Residents near the spill had complained of MCHM's telltale licorice odor, but Huffman said that the odor was from a tank of MCHM that the company was moving off site.
Oddly, in Patriot's statement the company mentioned testing for MCHM in Fields Creek.
--and--
Among other things, the 2009 OSM report found it hard, using DEP inspection reports and databases, to definitively quantify the number of blackwater spills.

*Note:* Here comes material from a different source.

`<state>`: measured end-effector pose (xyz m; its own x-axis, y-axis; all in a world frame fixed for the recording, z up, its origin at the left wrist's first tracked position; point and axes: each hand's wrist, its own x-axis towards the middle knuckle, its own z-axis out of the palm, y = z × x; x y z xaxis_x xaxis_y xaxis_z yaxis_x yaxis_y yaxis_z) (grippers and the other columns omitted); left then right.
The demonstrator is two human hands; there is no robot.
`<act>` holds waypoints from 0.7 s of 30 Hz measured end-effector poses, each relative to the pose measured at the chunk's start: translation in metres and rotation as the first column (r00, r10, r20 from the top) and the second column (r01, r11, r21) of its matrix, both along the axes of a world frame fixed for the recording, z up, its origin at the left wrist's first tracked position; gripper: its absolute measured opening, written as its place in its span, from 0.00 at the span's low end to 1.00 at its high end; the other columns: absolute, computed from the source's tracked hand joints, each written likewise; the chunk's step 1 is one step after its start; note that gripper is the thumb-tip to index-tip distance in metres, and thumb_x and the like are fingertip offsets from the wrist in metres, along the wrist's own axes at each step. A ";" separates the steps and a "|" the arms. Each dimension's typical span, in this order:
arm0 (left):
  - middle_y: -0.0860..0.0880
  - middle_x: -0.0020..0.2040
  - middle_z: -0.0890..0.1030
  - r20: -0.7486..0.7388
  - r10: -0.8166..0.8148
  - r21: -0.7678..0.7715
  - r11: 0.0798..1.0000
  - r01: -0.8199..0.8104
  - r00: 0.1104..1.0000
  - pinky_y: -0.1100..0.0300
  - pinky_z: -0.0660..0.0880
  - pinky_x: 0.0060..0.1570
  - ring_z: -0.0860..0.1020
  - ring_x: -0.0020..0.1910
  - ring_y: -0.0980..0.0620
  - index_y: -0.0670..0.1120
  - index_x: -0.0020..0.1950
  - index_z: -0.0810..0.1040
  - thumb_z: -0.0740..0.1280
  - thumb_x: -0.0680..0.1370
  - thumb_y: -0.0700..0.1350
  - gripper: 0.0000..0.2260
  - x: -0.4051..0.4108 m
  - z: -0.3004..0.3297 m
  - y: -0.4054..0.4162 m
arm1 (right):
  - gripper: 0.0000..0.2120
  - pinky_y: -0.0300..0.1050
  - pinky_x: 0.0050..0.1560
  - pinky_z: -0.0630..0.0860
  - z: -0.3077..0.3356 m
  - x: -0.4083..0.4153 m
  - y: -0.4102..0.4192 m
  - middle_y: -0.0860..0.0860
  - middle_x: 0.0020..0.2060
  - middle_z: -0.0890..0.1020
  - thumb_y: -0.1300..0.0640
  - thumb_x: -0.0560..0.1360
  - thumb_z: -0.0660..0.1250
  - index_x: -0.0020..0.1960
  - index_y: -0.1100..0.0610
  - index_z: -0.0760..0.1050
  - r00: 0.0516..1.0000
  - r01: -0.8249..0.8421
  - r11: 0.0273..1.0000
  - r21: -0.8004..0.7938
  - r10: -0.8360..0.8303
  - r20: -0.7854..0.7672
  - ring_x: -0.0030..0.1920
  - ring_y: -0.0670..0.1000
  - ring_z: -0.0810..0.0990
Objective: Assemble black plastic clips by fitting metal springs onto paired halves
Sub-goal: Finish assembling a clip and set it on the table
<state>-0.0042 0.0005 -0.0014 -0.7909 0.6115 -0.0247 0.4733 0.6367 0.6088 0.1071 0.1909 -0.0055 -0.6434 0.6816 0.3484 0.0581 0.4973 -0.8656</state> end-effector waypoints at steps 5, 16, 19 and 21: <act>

When spills occur, state inspectors cite companies for violating different regulations, and inspection narratives don't always explain clearly what happened, OSM said.
The lack of clear data may lead some operators to face less-serious enforcement action than they should and may hurt the DEP's ability to cite companies for a "pattern of violation," which can lead to operations being shut down and operators being blocked from receiving new permits.
OSM investigators also found that other strategies -- including settlement agreements with mine operators and federal criminal prosecution -- don't always work in stopping future blackwater spills.
"It appears that the consequences for violating the law, even when the violations are intentional, willful and blatant, are not significant enough to be a deterrent," the OSM report said.
The alarm that was supposed to tell somebody there was a problem with the valve malfunctioned (assuming it was even hooked up); the inspections to make sure the safety measures were being followed weren't happening; the coal company decided to test for a toxic chemical that they weren't using, while neglecting to mention to any-fucking-body that they were using some other toxic shit; and the mine safety guys had done practically nothing about known problems for goin' on 5 years.

So really there's no system; no protocol; not a goddamned thing in place to ensure these Noble Job Creators and their Coin-Operated Politicians aren't just fuckin' us with a wood rasp.  Isn't that pretty much it?